Copy, from the data below, every line that has "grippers" in it.

########################################

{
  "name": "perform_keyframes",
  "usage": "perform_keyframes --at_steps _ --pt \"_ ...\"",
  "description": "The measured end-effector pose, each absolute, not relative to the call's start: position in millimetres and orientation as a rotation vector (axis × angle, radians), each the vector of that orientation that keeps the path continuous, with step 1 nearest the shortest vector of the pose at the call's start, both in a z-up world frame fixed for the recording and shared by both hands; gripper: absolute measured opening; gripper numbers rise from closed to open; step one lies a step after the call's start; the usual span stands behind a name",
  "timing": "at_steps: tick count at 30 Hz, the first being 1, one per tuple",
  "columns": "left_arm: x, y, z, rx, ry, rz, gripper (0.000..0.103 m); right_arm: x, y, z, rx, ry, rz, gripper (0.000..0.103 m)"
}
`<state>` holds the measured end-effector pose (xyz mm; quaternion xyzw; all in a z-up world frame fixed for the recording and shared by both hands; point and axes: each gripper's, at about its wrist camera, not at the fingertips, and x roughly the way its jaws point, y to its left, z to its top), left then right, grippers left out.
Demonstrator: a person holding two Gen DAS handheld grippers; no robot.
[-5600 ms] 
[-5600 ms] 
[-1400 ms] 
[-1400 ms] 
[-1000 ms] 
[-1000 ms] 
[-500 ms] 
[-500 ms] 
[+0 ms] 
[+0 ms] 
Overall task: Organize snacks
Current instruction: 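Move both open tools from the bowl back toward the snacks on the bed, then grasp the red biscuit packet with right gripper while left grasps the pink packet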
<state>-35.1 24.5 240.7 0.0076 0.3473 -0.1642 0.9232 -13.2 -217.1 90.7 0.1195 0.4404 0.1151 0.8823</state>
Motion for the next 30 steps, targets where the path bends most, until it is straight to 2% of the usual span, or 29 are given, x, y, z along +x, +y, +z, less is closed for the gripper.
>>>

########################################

[Response box]:
`<state>` holds the measured end-effector pose (xyz mm; quaternion xyzw; all in a z-up world frame fixed for the recording and shared by both hands; point and axes: each gripper's, at about its wrist camera, not at the fingertips, and x roughly the way its jaws point, y to its left, z to its top), left then right, grippers left out.
Demonstrator: a person holding two Gen DAS handheld grippers; no robot.

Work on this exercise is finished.